→ **TO DO**
After finding the line with "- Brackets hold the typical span" in the entries below, retype exactly each line from there through the line with "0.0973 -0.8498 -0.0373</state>", including that final line.

→ **Excerpts from a dataset**
+--
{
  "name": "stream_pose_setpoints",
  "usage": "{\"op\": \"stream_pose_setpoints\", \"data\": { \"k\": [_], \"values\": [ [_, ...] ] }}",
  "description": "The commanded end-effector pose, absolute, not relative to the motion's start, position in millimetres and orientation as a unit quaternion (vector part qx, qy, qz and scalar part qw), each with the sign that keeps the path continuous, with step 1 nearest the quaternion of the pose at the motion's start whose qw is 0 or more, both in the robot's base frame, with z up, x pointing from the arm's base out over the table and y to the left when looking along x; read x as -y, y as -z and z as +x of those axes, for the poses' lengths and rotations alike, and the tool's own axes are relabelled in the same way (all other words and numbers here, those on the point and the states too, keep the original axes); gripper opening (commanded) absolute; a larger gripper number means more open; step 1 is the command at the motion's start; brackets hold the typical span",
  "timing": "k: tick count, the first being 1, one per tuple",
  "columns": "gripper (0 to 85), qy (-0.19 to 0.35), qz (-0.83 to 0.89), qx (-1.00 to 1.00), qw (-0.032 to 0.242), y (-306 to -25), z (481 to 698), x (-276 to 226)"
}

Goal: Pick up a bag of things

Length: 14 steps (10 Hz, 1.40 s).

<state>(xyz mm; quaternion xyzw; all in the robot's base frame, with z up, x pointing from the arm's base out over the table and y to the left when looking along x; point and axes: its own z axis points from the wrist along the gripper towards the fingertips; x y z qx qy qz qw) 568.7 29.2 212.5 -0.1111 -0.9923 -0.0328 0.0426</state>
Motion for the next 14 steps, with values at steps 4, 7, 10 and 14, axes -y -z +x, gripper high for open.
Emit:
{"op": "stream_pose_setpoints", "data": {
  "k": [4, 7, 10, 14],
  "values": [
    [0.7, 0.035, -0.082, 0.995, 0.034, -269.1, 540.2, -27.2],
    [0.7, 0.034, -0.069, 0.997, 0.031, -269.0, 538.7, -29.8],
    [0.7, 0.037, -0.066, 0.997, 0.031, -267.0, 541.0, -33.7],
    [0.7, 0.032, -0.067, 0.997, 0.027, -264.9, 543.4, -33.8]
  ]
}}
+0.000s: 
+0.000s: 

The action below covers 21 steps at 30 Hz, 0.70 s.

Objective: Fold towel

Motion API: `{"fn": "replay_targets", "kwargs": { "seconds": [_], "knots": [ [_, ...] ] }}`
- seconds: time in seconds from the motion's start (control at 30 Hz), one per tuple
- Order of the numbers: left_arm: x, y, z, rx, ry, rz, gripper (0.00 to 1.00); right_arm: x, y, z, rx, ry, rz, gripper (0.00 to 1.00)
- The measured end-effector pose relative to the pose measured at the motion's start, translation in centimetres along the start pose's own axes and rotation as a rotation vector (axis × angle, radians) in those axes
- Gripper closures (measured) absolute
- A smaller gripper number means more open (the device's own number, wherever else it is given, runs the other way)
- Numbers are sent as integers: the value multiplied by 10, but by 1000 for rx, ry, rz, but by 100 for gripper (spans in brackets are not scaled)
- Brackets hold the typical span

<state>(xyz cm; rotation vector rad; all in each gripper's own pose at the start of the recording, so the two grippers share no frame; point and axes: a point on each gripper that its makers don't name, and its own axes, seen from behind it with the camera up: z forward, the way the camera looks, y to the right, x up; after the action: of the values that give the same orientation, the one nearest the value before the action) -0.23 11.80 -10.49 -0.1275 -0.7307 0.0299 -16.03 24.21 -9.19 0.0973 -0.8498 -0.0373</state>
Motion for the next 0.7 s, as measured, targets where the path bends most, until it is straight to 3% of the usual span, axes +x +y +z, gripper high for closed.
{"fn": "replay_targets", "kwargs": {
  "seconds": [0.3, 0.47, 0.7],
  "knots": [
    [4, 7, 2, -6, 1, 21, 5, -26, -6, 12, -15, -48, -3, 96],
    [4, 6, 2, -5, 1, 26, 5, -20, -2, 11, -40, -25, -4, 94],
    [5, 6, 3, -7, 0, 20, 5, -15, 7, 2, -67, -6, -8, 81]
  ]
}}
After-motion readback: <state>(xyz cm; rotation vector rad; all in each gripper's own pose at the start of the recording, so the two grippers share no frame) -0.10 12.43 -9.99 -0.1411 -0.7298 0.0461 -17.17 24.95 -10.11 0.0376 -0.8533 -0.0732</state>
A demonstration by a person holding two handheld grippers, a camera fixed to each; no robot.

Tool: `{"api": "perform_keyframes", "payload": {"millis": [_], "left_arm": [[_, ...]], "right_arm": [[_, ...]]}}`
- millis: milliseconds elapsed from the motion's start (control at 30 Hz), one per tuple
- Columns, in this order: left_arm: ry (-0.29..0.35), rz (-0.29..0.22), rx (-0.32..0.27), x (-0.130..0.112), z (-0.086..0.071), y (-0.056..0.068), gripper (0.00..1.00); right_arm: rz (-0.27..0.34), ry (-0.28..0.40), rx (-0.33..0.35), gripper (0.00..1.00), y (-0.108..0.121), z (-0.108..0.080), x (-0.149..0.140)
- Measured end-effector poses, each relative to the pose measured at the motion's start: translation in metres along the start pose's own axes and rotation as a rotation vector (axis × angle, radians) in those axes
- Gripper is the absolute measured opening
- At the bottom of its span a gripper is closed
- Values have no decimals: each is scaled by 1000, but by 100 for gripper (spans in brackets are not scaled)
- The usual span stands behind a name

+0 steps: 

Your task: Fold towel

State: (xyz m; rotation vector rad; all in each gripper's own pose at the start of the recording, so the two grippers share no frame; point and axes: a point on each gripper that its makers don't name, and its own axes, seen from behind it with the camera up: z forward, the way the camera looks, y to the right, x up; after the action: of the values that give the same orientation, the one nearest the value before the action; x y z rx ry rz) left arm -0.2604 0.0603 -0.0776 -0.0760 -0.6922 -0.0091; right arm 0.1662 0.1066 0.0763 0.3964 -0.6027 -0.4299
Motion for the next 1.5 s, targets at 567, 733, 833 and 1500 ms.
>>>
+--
→ **SOLUTION TO THIS PROBLEM**
- Brackets hold the typical span

<state>(xyz cm; rotation vector rad; all in each gripper's own pose at the start of the recording, so the two grippers share no frame; point and axes: a point on each gripper that its makers don't name, and its own axes, seen from behind it with the camera up: z forward, the way the camera looks, y to the right, x up; after the action: of the values that give the same orientation, the one nearest the value before the action) -0.23 11.80 -10.49 -0.1275 -0.7307 0.0299 -16.03 24.21 -9.19 0.0973 -0.8498 -0.0373</state>

This answer is complete.